__Aim of the exercise__: Once you reach the line that holds "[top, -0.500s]" in the listing below, output it and every line after it through the line that holds "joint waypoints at", word for word.

__Records shown__:
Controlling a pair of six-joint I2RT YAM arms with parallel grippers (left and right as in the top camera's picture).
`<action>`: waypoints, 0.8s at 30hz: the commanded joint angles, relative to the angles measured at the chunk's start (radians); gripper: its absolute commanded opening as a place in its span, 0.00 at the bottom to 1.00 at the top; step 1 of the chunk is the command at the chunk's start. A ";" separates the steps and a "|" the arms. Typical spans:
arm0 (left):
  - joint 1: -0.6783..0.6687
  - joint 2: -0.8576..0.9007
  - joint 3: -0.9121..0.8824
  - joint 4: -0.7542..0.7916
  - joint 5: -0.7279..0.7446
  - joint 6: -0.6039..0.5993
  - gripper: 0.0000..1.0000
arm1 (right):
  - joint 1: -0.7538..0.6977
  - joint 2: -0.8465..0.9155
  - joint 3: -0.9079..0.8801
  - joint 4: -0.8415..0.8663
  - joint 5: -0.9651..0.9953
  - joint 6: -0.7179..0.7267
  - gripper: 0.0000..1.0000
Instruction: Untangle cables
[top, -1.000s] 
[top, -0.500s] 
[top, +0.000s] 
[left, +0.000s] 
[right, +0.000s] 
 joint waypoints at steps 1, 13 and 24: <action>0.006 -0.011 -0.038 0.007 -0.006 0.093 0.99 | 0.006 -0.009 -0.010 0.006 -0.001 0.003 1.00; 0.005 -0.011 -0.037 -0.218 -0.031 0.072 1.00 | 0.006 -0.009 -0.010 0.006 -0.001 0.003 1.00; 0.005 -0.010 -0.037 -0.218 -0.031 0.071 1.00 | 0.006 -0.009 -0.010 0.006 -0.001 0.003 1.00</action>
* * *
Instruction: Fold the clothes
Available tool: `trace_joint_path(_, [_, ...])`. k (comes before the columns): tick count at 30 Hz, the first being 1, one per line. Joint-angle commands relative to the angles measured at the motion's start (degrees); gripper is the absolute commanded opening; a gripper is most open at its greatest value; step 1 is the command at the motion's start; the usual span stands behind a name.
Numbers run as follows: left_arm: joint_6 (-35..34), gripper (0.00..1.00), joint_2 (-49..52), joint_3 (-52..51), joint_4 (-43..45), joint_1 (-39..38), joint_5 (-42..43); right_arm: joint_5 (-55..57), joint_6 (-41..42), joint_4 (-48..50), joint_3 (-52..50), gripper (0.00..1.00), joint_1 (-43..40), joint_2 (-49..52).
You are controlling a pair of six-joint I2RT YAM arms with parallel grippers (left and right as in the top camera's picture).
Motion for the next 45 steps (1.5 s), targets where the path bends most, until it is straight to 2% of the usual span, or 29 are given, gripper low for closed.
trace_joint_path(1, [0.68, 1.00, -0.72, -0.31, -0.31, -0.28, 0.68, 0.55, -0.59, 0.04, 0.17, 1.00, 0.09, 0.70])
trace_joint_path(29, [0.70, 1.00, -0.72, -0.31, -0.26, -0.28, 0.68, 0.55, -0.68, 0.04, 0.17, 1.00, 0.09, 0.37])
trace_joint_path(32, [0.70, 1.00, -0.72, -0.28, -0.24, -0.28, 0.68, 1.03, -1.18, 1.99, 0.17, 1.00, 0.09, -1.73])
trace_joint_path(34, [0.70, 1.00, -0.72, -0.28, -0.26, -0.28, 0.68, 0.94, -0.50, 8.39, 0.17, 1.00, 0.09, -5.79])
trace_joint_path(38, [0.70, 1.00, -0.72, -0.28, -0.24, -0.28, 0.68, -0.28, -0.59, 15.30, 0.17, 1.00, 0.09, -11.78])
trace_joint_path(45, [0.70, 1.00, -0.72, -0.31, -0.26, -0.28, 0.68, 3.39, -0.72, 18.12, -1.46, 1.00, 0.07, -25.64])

__Response to the exercise__:
[top, -0.500s] 
[top, +0.000s] 
[left, +0.000s] 
[right, +0.000s] 
 joint waypoints at steps 1, 13 and 24: <action>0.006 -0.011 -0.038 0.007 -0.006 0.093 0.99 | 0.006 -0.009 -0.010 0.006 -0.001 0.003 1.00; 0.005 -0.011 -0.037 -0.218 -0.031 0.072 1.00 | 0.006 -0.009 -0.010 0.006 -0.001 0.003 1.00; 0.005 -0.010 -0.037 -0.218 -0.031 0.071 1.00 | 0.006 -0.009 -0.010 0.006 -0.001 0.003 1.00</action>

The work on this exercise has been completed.